The flash-based architecture breaks the DRAM bottleneck, but offload visibility is still a compliance question.

ByYousef Al-ZahraniTechnology Correspondent, The Executives Brief

about 2 months ago·5 min read

Apple’s AFM 3 Core Advanced makes 20B on-device models work by routing per prompt

Executive summary

Apple’s third-generation foundation models announced at WWDC26 include AFM 3 Core Advanced, a 20-billion-parameter on-device model that stores weights in NAND flash instead of DRAM. For enterprise teams evaluating agentic workloads, the memory wall shifts from capability limits to architecture, privacy boundaries, and offload transparency.

If you have ever tried to plan serious on-device AI, you’ve hit the same hard wall: weights have to sit in DRAM, and that caps practical model sizes far below what you can deploy on servers. Apple’s WWDC26 answer is AFM 3 Core Advanced, a 20-billion-parameter model that stores its full weight set in NAND flash rather than DRAM, and then makes routing decisions per prompt.

That “per prompt” detail is the entire point. Apple says standard architectures cannot swap weights token by token because NAND-to-DRAM bandwidth is too slow to keep up with generation. So AFM 3 Core Advanced routes once at prompt time, picks which expert set to load, moves only what’s needed into DRAM, and then generates all tokens using the same configuration. In other words, Apple is working around the memory problem by changing when the router runs and how frequently weights move, not by pretending consumer hardware can magically behave like a datacenter.

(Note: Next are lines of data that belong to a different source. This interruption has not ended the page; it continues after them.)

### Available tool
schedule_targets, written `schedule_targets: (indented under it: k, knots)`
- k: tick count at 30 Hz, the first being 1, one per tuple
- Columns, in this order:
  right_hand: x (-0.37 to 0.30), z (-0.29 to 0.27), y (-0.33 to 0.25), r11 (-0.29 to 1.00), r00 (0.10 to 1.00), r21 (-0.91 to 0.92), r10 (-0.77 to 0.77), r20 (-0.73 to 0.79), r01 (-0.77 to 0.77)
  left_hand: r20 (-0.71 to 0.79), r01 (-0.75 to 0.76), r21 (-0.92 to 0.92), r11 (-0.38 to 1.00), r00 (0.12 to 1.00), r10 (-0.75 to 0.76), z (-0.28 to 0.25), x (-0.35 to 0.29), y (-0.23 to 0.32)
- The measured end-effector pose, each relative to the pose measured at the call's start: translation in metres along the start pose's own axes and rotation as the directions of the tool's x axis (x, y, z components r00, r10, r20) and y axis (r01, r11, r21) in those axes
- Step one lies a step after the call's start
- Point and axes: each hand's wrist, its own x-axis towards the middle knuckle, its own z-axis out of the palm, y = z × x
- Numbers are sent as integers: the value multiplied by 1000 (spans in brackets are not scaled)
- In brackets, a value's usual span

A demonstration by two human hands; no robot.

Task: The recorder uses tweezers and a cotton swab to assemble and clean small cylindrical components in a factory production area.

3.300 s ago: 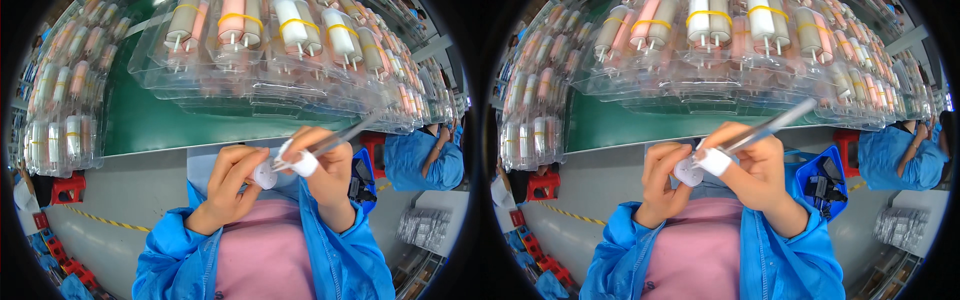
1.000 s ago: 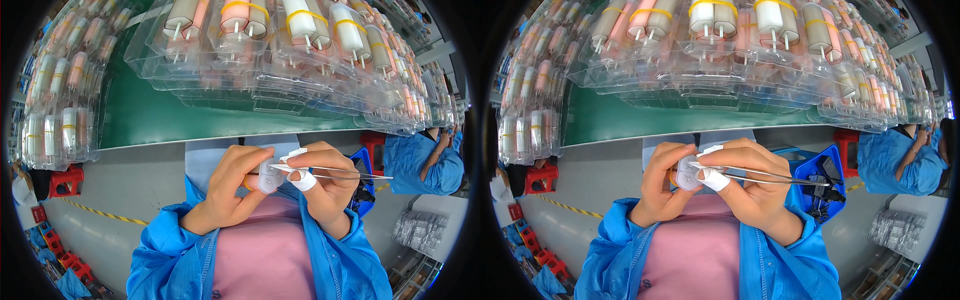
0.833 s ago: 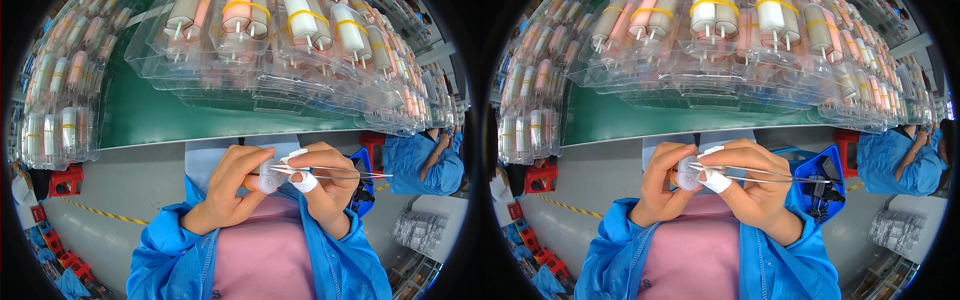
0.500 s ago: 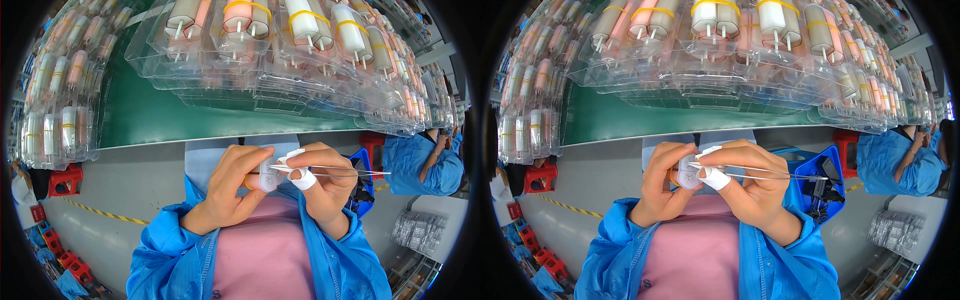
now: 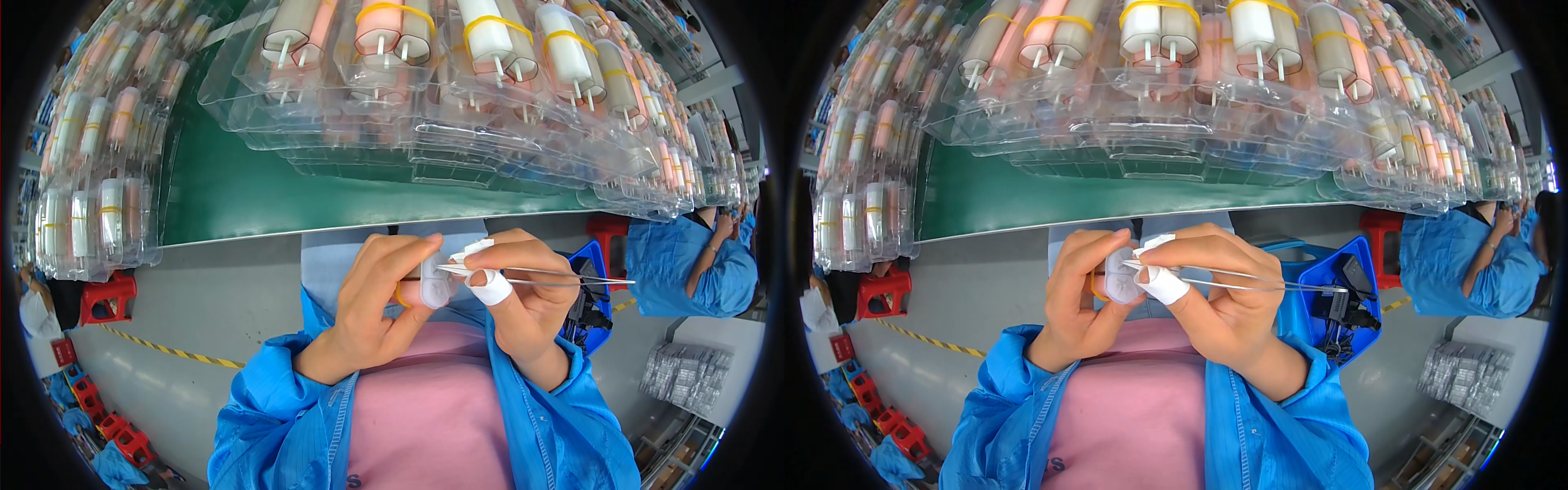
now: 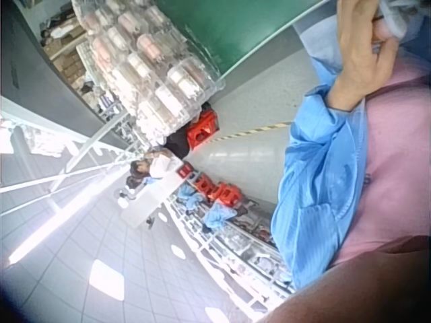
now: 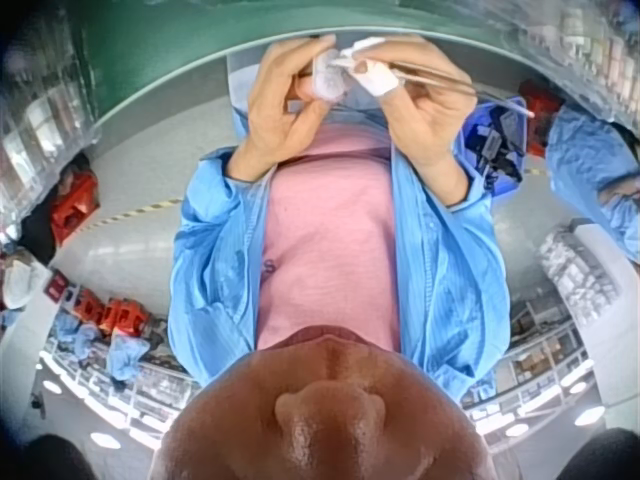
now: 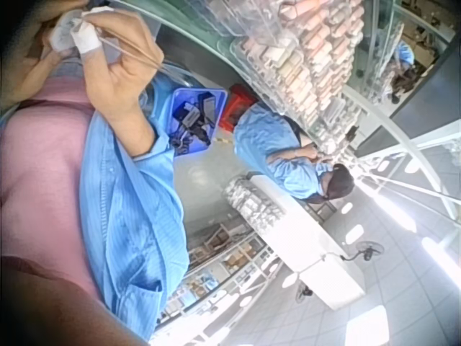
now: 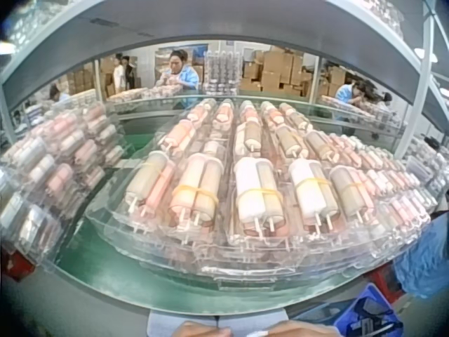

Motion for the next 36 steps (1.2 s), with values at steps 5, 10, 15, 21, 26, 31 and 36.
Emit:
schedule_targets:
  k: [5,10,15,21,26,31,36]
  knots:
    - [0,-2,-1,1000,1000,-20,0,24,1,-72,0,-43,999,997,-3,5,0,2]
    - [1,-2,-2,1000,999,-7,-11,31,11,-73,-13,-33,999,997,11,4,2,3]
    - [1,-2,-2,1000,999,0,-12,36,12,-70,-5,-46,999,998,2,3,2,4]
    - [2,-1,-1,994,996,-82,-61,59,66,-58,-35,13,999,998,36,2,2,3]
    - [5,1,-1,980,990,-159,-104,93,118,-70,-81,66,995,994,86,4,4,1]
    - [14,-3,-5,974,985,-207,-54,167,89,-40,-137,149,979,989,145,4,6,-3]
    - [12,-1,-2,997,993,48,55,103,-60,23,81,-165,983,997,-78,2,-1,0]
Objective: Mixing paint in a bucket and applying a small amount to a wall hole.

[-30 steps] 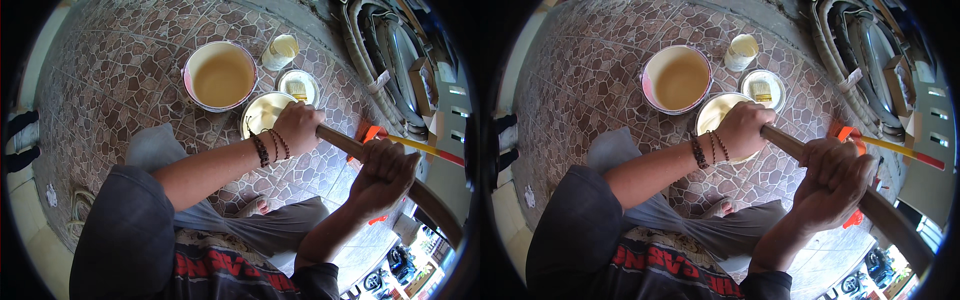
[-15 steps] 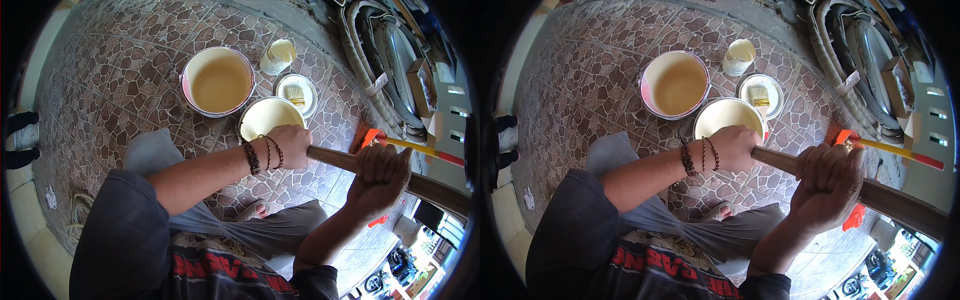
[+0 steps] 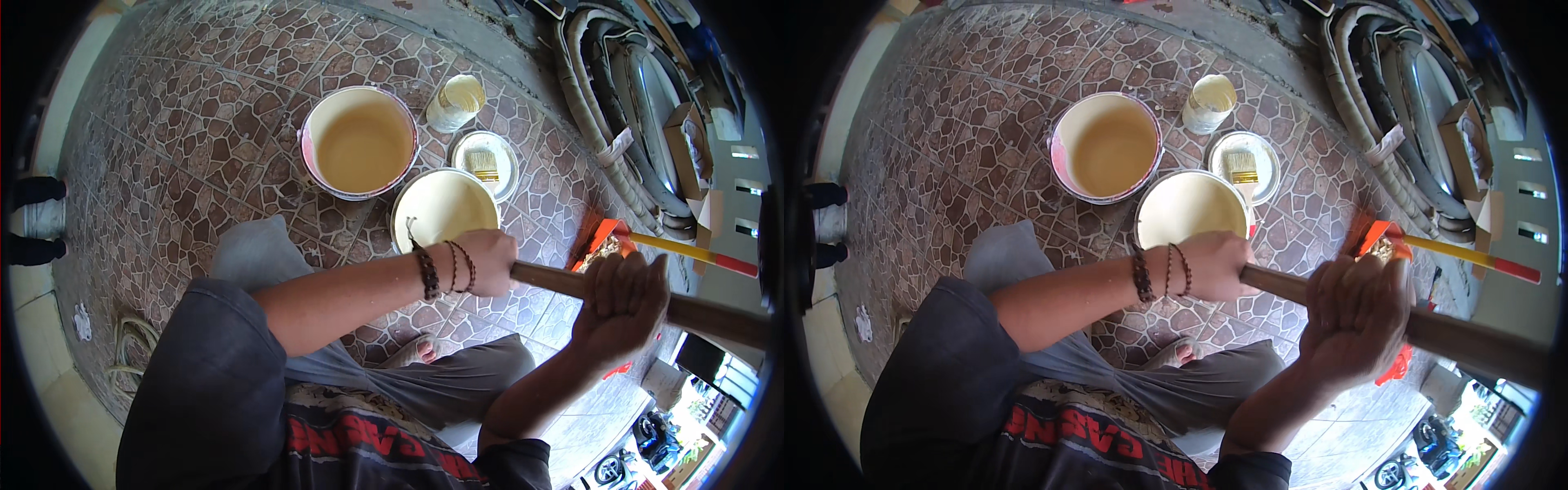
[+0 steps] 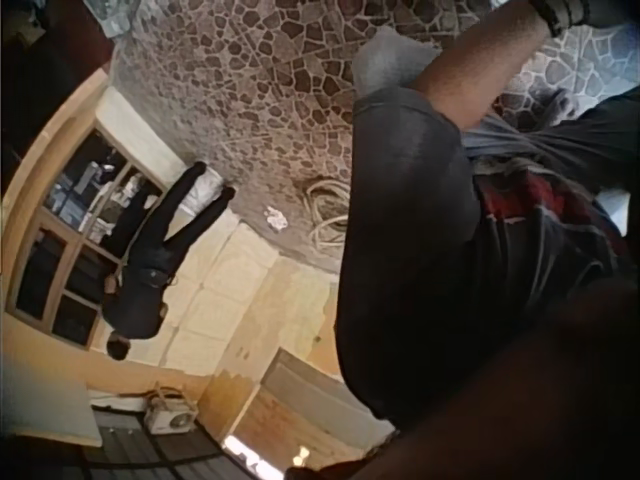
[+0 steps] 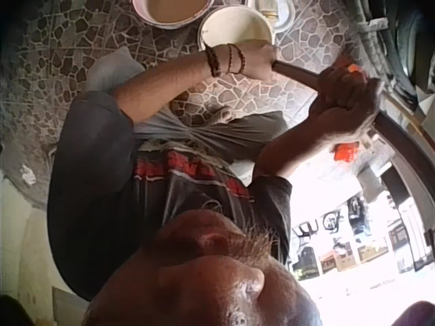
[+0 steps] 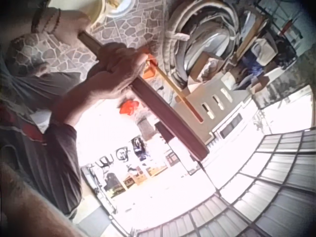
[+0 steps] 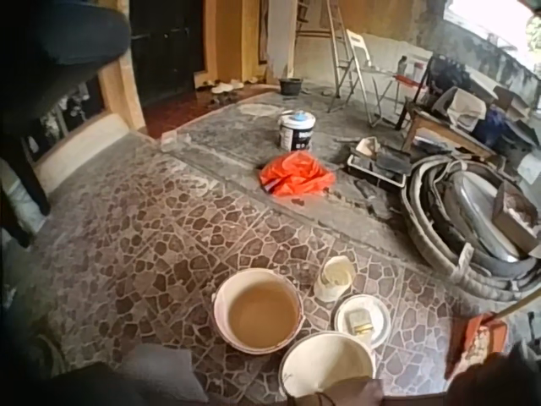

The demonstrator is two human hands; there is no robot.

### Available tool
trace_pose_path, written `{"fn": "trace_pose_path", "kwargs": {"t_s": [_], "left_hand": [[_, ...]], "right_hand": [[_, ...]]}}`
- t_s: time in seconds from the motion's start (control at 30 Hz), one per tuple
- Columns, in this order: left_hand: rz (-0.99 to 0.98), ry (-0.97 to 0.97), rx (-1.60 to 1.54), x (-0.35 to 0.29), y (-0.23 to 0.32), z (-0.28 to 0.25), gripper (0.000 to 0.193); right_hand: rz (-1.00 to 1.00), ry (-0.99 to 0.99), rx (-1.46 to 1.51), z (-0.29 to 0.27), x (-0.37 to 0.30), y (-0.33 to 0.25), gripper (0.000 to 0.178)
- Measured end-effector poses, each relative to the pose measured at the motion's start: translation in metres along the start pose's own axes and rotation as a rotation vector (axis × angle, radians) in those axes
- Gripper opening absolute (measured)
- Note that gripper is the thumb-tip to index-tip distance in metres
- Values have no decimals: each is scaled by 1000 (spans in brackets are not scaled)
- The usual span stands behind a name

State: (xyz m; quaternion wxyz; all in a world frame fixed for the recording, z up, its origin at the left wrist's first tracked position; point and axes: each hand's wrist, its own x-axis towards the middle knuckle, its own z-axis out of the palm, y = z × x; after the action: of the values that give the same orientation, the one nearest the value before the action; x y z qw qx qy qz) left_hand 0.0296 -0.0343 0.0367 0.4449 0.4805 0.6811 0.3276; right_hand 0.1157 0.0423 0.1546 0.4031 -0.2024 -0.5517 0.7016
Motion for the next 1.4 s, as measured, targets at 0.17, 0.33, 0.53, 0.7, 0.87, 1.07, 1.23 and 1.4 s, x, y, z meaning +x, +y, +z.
{"fn": "trace_pose_path", "kwargs": {"t_s": [0.17,0.33,0.53,0.7,0.87,1.07,1.23,1.4], "left_hand": [[66,161,139,7,-13,-11,25],[225,766,415,26,-12,8,25],[83,296,178,6,10,24,21],[16,147,222,-10,8,1,23],[-69,293,404,0,-3,-12,20],[132,517,278,23,-1,8,13],[84,225,156,5,6,21,17],[-42,109,331,-9,2,-17,19]], "right_hand": [[-81,42,-23,0,7,15,40],[-239,71,-185,3,-2,13,43],[-171,116,-200,1,-12,-4,39],[-59,-42,-10,5,-7,4,38],[-130,39,-6,5,-1,17,40],[-250,143,-328,10,-11,6,41],[-157,137,-333,8,-15,-6,39],[-95,18,-15,8,-3,11,35]]}}
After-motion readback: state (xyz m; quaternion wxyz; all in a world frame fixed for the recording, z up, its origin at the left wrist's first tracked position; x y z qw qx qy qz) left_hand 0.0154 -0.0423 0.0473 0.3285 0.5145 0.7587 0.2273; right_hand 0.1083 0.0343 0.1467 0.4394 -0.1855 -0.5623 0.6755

To understand why this matters, zoom out to how on-device models typically get constrained. The basic expectation has been: if you want a large model, the active weights must be available quickly. DRAM is fast, so models store weights there. But DRAM capacity is limited in consumer devices, which pushes practical parameter counts down. Meanwhile, server-side deployments can lean on different hardware realities, so the industry’s big “agentic” ambitions have often defaulted to cloud dependence, where latency and throughput trade-offs can be engineered at scale.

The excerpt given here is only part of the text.